Almost immediately the scripture came to mind, “And we know that all things work together for good to those who love God, to those who are the called according to His purpose.” (Romans 8:28). The true meaning of that verse is never more evident than when we are in the valley of the shadow of death and despair.
We have to remember that there are parts of who we are that need to die and be broken off, and it's in these deep valleys of sorrow and grief that the Lord does His work if we’ll let him. I knew that He was there in that valley with me, using this time of sorrow and grief to do a work in me.
A seed sprouts in the dark, wet, and tilled up soil. The mighty oaks’ roots run deep into the ground, plowing through hard rocks below. It’s in the dark, lonely shadows of our grief the Lord does His most significant works. When we ignore Him, we circumvent the cure.
God wants to take us THROUGH our valleys, though. We will remain there if we do not follow the Shepherd out of our valley. And it’s easy to stay there and even easier to return.
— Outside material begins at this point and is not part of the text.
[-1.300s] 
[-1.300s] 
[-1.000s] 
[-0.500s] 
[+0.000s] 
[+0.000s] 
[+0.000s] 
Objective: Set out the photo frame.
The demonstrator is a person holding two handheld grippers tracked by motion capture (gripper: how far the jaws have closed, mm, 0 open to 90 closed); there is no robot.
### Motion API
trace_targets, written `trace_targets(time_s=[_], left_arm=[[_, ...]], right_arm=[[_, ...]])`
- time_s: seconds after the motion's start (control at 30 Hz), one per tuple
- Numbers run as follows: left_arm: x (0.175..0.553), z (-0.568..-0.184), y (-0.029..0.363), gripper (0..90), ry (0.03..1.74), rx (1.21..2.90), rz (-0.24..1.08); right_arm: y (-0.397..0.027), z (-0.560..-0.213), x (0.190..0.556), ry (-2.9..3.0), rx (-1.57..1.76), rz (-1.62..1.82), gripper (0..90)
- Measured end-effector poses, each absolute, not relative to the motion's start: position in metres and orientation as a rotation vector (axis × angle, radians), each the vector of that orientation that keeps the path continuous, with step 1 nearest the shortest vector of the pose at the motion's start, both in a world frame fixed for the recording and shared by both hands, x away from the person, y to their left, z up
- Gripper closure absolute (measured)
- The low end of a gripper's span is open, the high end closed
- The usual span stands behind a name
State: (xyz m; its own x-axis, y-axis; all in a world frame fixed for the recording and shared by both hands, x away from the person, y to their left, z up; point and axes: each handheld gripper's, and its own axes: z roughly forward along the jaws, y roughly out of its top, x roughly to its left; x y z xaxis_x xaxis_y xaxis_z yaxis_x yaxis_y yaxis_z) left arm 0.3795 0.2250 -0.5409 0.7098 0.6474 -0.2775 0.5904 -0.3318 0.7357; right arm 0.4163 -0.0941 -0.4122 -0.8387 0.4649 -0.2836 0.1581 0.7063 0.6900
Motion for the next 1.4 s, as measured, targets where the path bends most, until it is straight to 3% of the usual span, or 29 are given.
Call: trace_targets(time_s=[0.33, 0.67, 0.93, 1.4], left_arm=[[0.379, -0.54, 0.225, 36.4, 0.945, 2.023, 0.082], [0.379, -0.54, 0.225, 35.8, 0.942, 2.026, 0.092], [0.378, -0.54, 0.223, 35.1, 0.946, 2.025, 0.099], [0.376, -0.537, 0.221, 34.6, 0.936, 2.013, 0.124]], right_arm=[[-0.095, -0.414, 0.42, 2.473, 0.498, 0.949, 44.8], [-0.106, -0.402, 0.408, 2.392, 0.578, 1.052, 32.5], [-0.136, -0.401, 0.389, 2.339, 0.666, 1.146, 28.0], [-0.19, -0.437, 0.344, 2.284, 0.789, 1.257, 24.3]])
Many times in the first couple of years after Mom died, I returned to the valley’s depths. When I allowed my mind to think, “Should I have decided to remove the ventilator?” “Could I have done more to get the hospital staff to move faster the morning of mom’s stroke?” I was reminded of when I would explore the canyons as a kid. Some were steep, frightening channels carved into the land, with the mountains rearing up sharply on both sides. I remember scraping shins and banging knees as I would climb higher and higher. And then one of the rocks I was using as leverage to climb would give way, and I would slide down. That’s what our mind does to us. It slips us back to ‘what ifs” and loosens our hold on the “what are’s.”
It has been a difficult journey. But I’ve learned priceless life lessons. I’ve learned that I can’t rely on “feelings” and that God’s grace really is sufficient for the moment we are in. Planning for the future is essential but living in the moment with Him is paramount. Those 193 hours spent in the ICU and the many hours of sorrow afterward gave me on-the-job training in the sufficiency of God’s grace. ‘My grace is sufficient for right now,” He would whisper into my soul in the days following when I found it hard to put one foot in front of the other.
Jesus was a man of sorrows, and I have been comforted knowing that He knows the brokenness of our grief and loss.
Mourning and grief are part of life, but how we respond to it and handle it determines its effect on our lives. After 10 years, I still walk in the grief of losing my mother. But the canyons are a little less steep, a little less dark these days. I continue to watch the Lord break things off of me and prepare me for the next valley.
One of the few constants that life brings is the valleys.
Holding on to the Shepherds hand, I’ll be ready.